◆ **THE DATA**

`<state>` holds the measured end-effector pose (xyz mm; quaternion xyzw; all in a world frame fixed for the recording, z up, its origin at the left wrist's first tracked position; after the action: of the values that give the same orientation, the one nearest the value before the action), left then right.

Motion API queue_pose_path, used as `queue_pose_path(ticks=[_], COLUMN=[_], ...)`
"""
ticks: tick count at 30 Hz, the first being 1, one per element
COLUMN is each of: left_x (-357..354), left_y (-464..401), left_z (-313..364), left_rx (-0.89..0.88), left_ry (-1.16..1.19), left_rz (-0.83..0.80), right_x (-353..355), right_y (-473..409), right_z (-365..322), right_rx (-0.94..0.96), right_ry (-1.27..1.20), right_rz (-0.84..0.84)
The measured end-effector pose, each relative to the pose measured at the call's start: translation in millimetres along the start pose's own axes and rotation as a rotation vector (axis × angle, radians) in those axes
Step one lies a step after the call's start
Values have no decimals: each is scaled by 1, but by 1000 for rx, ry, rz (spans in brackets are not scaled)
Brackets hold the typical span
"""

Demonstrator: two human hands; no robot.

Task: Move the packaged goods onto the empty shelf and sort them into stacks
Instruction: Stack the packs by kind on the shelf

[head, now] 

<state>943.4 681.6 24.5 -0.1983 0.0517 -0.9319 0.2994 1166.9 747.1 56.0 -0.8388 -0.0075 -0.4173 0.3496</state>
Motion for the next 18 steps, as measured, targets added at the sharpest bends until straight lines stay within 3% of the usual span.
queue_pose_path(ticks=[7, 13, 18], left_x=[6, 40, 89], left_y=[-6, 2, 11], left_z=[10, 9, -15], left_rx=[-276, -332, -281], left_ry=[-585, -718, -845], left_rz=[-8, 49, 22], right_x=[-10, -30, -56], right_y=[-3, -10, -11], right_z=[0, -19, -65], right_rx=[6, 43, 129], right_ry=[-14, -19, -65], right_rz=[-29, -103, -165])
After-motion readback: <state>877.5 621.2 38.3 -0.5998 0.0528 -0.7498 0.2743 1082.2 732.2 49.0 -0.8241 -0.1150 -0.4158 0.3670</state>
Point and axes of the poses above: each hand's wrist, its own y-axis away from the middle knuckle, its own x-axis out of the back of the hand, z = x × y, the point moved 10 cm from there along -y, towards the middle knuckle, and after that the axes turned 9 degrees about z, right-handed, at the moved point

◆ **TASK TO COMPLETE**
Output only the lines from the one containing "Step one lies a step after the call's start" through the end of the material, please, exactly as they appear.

◆ **OUTPUT FOR THIS EXERCISE**
Step one lies a step after the call's start
Values have no decimals: each is scaled by 1, but by 1000 for rx, ry, rz (spans in brackets are not scaled)
Brackets hold the typical span
"""

Demonstrator: two human hands; no robot.

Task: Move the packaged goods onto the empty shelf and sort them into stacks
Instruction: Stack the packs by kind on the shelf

[head, now] 

<state>943.4 681.6 24.5 -0.1983 0.0517 -0.9319 0.2994 1166.9 747.1 56.0 -0.8388 -0.0075 -0.4173 0.3496</state>
Motion for the next 18 steps, as measured, targets added at the sharpest bends until straight lines stay within 3% of the usual span.
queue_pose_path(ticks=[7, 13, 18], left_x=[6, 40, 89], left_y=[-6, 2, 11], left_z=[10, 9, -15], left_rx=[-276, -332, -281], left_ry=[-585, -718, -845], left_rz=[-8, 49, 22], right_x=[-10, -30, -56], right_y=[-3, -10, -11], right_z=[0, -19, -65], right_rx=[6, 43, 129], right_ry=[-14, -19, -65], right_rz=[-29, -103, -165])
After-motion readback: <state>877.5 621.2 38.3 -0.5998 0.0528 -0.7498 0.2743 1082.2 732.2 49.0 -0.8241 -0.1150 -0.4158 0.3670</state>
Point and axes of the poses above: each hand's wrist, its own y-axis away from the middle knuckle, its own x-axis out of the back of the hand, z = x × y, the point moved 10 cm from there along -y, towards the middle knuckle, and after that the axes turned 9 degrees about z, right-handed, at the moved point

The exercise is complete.